__Record set__:
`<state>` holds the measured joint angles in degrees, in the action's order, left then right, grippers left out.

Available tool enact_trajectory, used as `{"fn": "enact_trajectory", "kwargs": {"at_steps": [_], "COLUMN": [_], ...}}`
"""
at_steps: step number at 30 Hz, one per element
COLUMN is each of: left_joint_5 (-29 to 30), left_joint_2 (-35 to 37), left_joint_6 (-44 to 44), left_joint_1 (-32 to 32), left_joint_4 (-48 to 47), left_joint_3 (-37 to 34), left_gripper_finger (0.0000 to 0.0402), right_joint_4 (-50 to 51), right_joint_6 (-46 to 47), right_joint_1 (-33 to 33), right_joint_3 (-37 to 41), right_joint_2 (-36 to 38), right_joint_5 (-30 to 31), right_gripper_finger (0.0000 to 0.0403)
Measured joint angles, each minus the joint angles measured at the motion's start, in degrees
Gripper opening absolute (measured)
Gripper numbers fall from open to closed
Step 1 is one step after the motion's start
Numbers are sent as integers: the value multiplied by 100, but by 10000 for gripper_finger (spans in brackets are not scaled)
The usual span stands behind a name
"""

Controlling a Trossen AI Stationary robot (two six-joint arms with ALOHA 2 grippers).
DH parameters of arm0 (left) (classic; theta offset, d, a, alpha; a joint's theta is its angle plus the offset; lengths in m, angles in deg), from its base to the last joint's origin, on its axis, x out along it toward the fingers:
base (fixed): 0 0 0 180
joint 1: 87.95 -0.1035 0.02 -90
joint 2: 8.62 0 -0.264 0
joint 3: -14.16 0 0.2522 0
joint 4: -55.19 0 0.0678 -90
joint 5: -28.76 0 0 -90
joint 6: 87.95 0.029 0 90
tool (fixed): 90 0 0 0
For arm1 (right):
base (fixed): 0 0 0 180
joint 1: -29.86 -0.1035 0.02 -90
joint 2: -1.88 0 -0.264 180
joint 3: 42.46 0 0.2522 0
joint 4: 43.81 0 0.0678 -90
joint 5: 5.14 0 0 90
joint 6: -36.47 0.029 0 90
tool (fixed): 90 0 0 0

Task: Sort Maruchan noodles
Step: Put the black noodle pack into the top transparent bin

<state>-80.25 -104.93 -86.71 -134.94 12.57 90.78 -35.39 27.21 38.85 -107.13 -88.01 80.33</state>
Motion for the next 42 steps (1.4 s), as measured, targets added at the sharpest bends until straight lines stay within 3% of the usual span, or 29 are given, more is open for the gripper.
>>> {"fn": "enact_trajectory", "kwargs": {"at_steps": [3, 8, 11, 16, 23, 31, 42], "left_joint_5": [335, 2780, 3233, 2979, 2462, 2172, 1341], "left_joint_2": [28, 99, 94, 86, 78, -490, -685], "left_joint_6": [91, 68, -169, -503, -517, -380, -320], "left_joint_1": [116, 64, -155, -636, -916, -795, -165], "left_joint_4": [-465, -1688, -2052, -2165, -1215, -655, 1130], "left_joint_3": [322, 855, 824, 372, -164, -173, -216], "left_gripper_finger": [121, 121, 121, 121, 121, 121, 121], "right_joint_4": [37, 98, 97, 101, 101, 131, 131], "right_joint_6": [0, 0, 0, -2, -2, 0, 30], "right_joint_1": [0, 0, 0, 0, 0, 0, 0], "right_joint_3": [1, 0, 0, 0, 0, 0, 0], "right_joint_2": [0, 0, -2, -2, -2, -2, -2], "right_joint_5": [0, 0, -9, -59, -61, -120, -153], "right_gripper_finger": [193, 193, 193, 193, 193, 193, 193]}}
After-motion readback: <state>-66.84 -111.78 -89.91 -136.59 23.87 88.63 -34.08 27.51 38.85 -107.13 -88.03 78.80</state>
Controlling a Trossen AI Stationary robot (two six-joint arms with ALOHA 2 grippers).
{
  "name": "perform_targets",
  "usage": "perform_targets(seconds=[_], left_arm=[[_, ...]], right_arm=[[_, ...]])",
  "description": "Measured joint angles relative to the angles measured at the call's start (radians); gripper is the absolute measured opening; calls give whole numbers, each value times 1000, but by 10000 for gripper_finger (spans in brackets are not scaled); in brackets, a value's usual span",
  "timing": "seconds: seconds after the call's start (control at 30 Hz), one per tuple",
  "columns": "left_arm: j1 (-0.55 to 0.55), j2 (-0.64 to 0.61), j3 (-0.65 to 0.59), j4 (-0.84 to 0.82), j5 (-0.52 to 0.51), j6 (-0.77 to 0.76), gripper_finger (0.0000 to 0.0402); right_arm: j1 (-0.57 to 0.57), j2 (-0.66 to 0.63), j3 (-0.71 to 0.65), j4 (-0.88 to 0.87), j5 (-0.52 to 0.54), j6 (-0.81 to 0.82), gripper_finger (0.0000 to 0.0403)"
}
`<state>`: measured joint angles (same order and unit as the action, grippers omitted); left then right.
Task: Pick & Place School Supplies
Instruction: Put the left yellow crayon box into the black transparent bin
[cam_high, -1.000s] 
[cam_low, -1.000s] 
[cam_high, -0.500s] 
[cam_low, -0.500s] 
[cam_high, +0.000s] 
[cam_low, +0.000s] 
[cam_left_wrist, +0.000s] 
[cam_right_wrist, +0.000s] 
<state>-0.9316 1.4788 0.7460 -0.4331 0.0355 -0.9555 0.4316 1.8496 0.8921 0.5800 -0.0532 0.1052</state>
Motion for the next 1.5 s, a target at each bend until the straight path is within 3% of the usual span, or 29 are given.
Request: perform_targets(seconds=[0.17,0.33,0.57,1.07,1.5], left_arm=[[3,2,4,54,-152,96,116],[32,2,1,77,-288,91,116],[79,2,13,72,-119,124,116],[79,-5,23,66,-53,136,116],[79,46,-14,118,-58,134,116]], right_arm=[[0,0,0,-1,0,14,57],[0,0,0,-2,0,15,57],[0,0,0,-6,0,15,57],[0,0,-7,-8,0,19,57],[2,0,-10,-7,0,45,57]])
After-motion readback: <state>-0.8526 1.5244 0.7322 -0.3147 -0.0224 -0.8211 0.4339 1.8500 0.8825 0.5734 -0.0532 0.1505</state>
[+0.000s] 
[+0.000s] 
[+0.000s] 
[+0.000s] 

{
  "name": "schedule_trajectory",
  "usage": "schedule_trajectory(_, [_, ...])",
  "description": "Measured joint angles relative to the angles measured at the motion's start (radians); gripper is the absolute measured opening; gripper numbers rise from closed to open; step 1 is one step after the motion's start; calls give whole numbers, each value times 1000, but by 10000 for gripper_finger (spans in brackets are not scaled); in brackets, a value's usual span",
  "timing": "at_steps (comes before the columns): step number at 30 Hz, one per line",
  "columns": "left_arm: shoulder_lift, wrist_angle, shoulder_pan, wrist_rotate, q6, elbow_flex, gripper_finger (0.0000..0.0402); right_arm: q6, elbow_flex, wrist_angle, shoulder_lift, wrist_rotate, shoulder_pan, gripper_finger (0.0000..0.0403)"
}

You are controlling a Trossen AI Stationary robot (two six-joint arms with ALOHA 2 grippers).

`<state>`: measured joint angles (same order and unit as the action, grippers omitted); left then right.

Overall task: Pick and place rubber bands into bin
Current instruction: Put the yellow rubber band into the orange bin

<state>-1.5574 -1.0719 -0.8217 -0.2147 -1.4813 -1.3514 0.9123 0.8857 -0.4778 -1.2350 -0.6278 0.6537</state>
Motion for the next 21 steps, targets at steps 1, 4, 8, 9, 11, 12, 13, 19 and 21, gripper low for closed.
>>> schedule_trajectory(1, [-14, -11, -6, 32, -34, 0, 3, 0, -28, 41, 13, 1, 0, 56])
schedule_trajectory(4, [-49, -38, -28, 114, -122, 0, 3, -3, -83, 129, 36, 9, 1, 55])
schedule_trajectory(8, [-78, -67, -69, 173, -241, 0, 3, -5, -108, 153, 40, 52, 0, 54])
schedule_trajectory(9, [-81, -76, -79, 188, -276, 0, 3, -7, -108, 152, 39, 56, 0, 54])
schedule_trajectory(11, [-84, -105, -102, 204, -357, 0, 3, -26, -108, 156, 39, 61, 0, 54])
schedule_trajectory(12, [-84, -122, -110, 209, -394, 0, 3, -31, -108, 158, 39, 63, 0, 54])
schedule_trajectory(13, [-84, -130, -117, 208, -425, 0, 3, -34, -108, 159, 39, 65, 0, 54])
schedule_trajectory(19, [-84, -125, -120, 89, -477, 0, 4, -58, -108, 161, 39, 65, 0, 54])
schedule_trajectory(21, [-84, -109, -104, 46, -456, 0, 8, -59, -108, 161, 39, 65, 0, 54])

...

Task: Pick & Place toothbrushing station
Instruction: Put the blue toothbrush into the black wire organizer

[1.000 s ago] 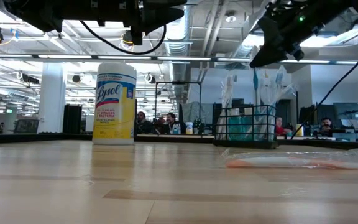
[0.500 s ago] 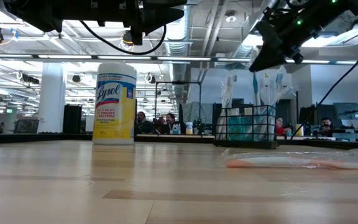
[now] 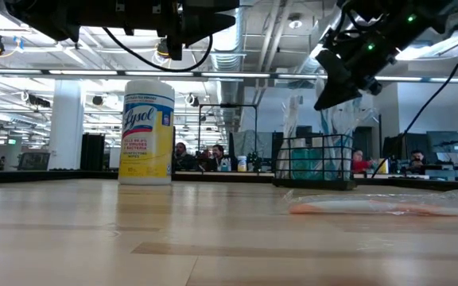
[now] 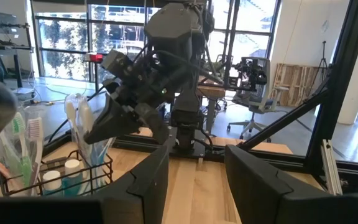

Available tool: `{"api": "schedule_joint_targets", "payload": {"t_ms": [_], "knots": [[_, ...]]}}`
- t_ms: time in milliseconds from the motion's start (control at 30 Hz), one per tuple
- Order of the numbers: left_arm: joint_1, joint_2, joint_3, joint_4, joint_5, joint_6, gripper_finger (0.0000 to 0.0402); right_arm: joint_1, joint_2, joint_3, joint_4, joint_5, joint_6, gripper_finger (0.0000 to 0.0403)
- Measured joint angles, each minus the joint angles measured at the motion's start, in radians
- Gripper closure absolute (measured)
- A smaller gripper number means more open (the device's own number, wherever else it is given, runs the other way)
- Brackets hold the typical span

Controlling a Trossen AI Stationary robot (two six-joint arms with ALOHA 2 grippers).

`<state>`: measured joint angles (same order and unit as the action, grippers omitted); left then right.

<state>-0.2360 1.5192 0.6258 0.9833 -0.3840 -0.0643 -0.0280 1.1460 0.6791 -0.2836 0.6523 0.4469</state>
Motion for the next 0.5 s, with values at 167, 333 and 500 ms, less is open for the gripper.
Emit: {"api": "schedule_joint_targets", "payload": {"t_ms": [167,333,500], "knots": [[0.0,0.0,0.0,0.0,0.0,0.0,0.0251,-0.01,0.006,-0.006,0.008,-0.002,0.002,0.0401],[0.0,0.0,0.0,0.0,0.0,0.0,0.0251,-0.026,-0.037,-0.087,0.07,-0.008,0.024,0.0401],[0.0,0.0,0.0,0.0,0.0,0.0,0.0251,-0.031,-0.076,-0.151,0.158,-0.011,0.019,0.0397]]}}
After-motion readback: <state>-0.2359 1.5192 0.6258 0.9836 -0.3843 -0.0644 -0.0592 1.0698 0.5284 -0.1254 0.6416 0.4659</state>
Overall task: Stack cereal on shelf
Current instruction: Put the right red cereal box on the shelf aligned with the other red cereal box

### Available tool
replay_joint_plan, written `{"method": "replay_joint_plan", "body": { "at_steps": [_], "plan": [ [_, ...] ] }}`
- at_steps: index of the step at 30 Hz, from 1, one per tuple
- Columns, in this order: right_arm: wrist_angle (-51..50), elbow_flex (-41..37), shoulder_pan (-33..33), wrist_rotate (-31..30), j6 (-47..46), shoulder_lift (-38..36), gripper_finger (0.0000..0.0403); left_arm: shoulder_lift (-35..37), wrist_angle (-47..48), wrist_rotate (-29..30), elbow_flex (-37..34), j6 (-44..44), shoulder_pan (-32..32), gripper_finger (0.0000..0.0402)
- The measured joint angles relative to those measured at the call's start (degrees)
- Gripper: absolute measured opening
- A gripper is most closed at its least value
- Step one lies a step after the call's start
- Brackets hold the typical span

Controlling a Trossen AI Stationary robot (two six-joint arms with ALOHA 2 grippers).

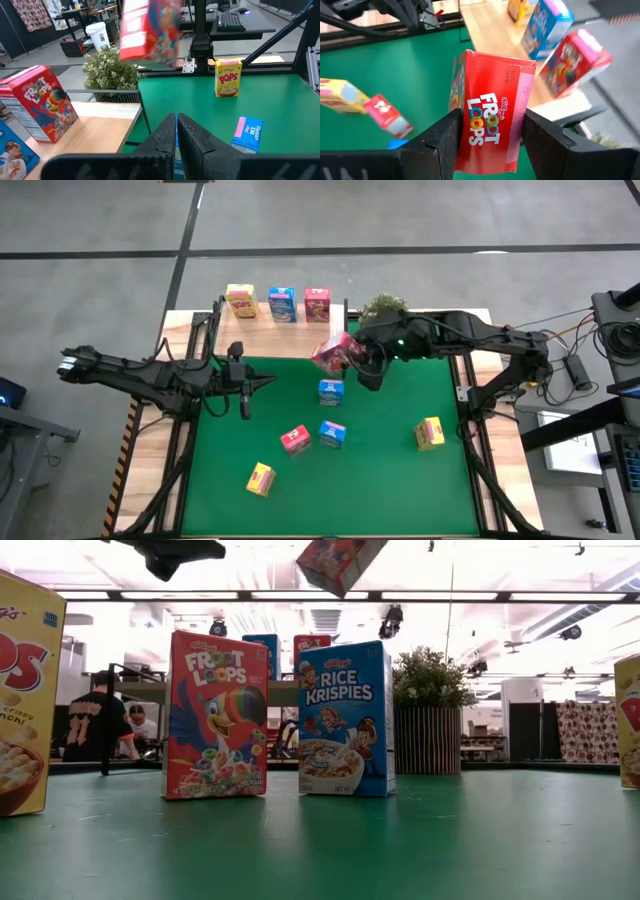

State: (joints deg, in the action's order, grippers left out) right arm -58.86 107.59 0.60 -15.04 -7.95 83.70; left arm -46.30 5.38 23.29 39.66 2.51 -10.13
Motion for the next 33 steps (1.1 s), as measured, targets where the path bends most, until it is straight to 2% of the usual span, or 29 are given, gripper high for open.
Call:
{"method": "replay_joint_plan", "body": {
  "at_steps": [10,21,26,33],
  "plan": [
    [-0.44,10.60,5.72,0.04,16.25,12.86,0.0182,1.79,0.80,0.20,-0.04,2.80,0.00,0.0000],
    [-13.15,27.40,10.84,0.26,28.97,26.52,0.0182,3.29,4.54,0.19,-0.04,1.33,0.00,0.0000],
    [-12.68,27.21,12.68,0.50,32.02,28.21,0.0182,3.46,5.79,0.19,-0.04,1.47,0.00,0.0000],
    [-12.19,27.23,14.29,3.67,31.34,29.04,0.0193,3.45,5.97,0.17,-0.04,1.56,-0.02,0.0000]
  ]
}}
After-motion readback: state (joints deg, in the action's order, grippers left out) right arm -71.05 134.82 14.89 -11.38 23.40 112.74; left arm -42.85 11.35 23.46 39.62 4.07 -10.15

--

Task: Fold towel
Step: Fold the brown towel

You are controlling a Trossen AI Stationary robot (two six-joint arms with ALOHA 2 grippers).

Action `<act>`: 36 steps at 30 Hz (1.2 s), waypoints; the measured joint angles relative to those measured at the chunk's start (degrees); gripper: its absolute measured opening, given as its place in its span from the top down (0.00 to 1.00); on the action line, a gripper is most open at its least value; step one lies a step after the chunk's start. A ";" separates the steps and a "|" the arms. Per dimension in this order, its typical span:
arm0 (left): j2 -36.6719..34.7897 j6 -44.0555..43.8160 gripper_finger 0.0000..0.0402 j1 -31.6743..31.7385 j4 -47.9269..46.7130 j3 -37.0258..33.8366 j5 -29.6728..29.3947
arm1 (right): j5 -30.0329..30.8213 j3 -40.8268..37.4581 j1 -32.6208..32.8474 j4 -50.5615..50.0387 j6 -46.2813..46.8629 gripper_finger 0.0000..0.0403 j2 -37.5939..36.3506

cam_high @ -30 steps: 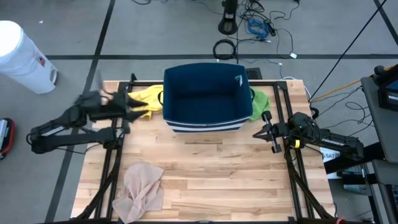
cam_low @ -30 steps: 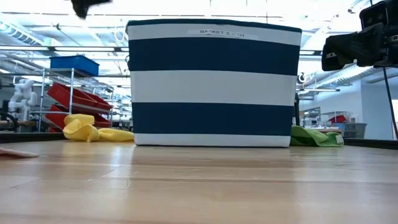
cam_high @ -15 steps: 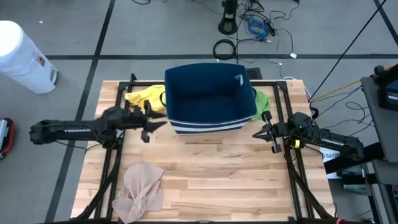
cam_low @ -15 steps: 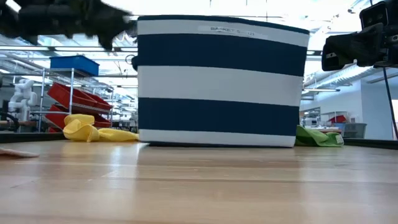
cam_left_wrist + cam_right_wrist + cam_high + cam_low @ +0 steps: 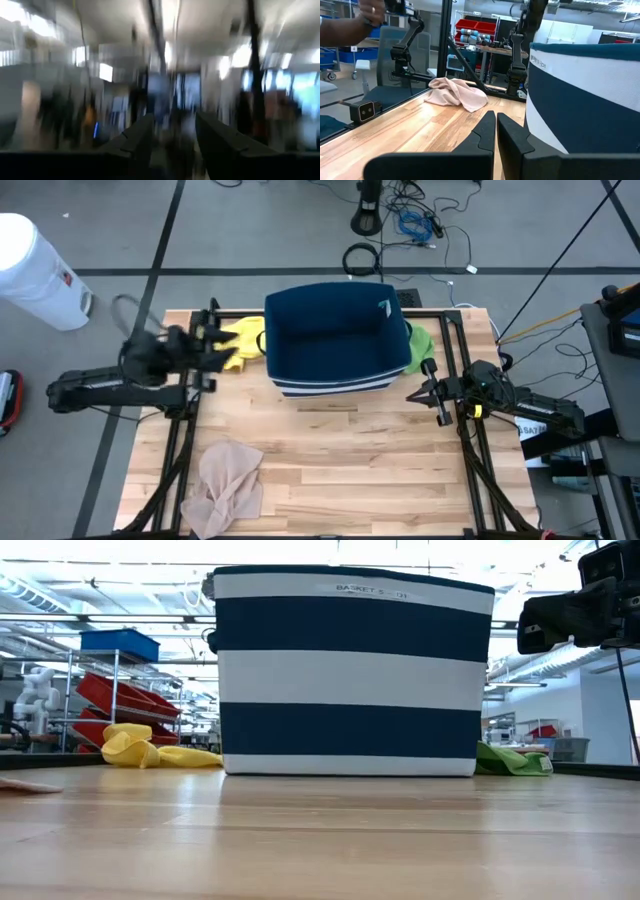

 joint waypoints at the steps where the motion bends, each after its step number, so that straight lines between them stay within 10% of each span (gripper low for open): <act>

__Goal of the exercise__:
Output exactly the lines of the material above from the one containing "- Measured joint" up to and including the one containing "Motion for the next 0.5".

__Answer__:
- Measured joint angles, each minus the joint angles measured at the motion's start, in radians
- Gripper closure absolute (measured)
- A smaller gripper number means more open (the device's own number, wherever else it is given, runs the other way)
- Brackets hold the typical span

Controlling a Trossen AI Stationary robot (two six-joint arms with ALOHA 2 grippers).

`<state>`: measured joint angles (same order and unit as the action, grippers omitted); left then right.

<state>-0.2360 1.5192 0.6258 0.9833 -0.3840 -0.0643 -0.0280 1.1460 0.6791 -0.2836 0.6523 0.4469</state>
Motion for the next 0.5 s, with values at 167, 333 and 500 ms, less is open for the gripper.

Nothing else goes with this output.